# WHAT YOU WILL DO
Give the data again exactly, without images.

*-*-*

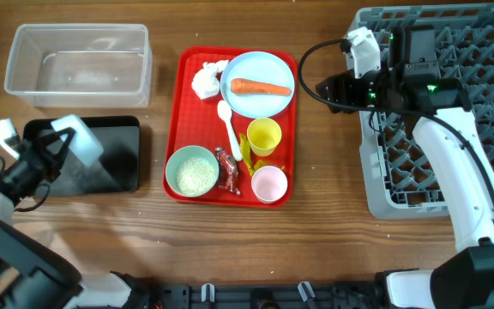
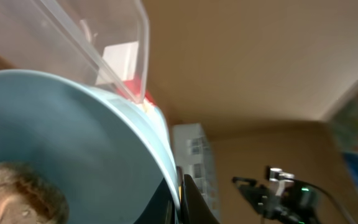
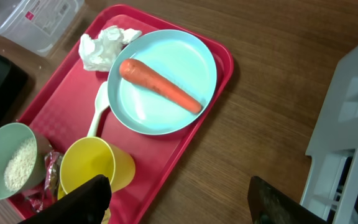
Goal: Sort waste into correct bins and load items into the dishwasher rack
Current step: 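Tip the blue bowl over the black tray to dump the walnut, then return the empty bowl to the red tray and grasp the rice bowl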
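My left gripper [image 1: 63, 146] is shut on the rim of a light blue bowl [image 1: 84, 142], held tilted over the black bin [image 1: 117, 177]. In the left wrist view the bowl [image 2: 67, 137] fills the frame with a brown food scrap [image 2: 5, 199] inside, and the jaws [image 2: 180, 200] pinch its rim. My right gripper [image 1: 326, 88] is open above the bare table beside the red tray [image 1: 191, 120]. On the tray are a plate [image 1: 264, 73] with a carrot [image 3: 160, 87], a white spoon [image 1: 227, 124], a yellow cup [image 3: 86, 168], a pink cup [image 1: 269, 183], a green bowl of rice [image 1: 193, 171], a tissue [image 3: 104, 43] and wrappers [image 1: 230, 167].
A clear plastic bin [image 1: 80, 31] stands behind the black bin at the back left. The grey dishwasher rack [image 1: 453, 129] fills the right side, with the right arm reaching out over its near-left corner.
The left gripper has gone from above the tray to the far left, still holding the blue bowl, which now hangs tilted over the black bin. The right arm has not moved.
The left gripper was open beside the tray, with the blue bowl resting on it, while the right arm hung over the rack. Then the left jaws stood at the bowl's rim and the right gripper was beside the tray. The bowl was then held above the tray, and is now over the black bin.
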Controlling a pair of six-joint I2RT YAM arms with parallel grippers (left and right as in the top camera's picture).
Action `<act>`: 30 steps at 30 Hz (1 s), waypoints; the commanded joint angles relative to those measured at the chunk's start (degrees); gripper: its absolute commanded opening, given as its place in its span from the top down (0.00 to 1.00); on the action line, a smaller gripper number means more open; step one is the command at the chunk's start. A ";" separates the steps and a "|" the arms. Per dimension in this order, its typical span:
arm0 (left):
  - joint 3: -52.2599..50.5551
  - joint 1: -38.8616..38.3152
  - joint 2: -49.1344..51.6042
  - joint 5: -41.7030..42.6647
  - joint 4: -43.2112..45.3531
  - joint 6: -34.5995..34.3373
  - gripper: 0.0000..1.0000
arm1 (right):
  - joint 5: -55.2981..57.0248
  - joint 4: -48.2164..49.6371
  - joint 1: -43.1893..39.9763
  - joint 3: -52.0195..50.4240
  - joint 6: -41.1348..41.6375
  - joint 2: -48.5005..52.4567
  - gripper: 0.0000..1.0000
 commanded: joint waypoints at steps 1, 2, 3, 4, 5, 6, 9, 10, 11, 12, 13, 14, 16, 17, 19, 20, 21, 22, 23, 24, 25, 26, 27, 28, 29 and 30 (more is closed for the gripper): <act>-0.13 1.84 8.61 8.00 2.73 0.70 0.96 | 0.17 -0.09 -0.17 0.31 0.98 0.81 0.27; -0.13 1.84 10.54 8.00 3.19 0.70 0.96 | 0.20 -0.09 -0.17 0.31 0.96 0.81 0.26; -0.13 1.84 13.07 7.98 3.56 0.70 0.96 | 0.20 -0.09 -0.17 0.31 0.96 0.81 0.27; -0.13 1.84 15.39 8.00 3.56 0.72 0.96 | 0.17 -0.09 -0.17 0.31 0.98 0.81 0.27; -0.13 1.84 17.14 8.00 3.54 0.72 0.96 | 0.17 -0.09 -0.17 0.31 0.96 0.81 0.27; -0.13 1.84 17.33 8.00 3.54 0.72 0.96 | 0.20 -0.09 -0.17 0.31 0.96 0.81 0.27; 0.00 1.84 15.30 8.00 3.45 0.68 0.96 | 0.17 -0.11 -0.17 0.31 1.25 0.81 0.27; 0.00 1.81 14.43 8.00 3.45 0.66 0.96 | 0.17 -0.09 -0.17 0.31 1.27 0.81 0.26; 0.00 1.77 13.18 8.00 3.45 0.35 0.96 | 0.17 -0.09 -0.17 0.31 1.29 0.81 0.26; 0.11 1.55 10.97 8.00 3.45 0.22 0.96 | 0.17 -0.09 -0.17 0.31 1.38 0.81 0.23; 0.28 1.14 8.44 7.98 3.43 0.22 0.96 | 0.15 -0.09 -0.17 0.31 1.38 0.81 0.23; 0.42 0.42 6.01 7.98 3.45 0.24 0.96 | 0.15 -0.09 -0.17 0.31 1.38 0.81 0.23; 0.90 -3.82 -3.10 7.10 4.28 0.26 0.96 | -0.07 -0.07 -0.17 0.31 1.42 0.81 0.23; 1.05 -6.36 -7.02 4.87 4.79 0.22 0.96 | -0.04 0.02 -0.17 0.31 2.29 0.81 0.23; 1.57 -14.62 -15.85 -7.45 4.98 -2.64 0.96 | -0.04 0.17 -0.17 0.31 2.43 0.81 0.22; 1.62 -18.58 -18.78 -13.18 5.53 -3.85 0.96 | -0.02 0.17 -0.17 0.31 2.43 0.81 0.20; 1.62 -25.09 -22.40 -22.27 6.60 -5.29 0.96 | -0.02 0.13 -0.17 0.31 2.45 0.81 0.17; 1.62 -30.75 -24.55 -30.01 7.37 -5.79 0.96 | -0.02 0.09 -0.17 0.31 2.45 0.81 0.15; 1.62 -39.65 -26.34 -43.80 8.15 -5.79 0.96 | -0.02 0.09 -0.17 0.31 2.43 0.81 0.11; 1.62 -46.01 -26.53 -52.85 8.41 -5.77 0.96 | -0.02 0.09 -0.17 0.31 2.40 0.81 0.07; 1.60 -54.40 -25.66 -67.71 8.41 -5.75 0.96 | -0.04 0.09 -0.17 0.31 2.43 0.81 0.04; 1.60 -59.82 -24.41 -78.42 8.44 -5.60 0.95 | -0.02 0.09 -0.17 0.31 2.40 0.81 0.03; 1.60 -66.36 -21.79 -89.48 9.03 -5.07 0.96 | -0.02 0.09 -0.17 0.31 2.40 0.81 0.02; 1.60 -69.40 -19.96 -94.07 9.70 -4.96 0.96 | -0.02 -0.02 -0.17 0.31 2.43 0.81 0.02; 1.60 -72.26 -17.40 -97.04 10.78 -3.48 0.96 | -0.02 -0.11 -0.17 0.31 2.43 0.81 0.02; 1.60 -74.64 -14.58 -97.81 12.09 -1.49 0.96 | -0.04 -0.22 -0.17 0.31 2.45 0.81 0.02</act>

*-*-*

# SOLUTION TO THE PROBLEM
Goal: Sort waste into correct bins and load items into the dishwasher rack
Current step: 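Tip the blue bowl over the black tray to dump the walnut, then return the empty bowl to the red tray and grasp the rice bowl
My left gripper [image 1: 63, 146] is shut on the rim of a light blue bowl [image 1: 84, 142], held tilted over the black bin [image 1: 117, 177]. In the left wrist view the bowl [image 2: 67, 137] fills the frame with a brown food scrap [image 2: 5, 199] inside, and the jaws [image 2: 180, 200] pinch its rim. My right gripper [image 1: 326, 88] is open above the bare table beside the red tray [image 1: 191, 120]. On the tray are a plate [image 1: 264, 73] with a carrot [image 3: 160, 87], a white spoon [image 1: 227, 124], a yellow cup [image 3: 86, 168], a pink cup [image 1: 269, 183], a green bowl of rice [image 1: 193, 171], a tissue [image 3: 104, 43] and wrappers [image 1: 230, 167].
A clear plastic bin [image 1: 80, 31] stands behind the black bin at the back left. The grey dishwasher rack [image 1: 453, 129] fills the right side, with the right arm reaching out over its near-left corner.
The left gripper has gone from above the tray to the far left, still holding the blue bowl, which now hangs tilted over the black bin. The right arm has not moved.
The left gripper was open beside the tray, with the blue bowl resting on it, while the right arm hung over the rack. Then the left jaws stood at the bowl's rim and the right gripper was beside the tray. The bowl was then held above the tray, and is now over the black bin.
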Controlling a pair of six-joint I2RT YAM arms with parallel grippers (left and right as in the top camera's picture).
Action `<act>`: 30 steps at 30 Hz (1 s), waypoints; the commanded joint angles relative to those measured at the chunk's start (degrees); gripper: its absolute commanded opening, given as its place in its span from the top down (0.00 to 1.00); on the action line, a smaller gripper number means more open; step one is the command at the chunk's start. A ";" separates the steps and a "|" the arms. Per dimension in this order, its typical span:
arm0 (left):
  - joint 3: -52.2599..50.5551
  - joint 1: -38.8616..38.3152
  - joint 2: -49.1344..51.6042
  - joint 5: -41.7030..42.6647
  - joint 4: -43.2112..45.3531
  - joint 6: -34.5995..34.3373
  - gripper: 0.0000..1.0000
arm1 (right):
  - joint 5: -55.2981..57.0248
  - joint 4: -48.2164..49.6371
  - joint 1: -43.1893..39.9763
  - joint 3: -52.0195..50.4240
  - joint 6: -41.1348..41.6375
  - joint 2: -48.5005..52.4567
  - gripper: 0.0000..1.0000
 commanded: joint waypoints at steps 1, 2, 3, 4, 5, 6, 9, 10, 11, 12, 13, 14, 16, 17, 19, 20, 21, 22, 23, 24, 25, 26, 27, 28, 29 and 30 (more is closed for the gripper): <act>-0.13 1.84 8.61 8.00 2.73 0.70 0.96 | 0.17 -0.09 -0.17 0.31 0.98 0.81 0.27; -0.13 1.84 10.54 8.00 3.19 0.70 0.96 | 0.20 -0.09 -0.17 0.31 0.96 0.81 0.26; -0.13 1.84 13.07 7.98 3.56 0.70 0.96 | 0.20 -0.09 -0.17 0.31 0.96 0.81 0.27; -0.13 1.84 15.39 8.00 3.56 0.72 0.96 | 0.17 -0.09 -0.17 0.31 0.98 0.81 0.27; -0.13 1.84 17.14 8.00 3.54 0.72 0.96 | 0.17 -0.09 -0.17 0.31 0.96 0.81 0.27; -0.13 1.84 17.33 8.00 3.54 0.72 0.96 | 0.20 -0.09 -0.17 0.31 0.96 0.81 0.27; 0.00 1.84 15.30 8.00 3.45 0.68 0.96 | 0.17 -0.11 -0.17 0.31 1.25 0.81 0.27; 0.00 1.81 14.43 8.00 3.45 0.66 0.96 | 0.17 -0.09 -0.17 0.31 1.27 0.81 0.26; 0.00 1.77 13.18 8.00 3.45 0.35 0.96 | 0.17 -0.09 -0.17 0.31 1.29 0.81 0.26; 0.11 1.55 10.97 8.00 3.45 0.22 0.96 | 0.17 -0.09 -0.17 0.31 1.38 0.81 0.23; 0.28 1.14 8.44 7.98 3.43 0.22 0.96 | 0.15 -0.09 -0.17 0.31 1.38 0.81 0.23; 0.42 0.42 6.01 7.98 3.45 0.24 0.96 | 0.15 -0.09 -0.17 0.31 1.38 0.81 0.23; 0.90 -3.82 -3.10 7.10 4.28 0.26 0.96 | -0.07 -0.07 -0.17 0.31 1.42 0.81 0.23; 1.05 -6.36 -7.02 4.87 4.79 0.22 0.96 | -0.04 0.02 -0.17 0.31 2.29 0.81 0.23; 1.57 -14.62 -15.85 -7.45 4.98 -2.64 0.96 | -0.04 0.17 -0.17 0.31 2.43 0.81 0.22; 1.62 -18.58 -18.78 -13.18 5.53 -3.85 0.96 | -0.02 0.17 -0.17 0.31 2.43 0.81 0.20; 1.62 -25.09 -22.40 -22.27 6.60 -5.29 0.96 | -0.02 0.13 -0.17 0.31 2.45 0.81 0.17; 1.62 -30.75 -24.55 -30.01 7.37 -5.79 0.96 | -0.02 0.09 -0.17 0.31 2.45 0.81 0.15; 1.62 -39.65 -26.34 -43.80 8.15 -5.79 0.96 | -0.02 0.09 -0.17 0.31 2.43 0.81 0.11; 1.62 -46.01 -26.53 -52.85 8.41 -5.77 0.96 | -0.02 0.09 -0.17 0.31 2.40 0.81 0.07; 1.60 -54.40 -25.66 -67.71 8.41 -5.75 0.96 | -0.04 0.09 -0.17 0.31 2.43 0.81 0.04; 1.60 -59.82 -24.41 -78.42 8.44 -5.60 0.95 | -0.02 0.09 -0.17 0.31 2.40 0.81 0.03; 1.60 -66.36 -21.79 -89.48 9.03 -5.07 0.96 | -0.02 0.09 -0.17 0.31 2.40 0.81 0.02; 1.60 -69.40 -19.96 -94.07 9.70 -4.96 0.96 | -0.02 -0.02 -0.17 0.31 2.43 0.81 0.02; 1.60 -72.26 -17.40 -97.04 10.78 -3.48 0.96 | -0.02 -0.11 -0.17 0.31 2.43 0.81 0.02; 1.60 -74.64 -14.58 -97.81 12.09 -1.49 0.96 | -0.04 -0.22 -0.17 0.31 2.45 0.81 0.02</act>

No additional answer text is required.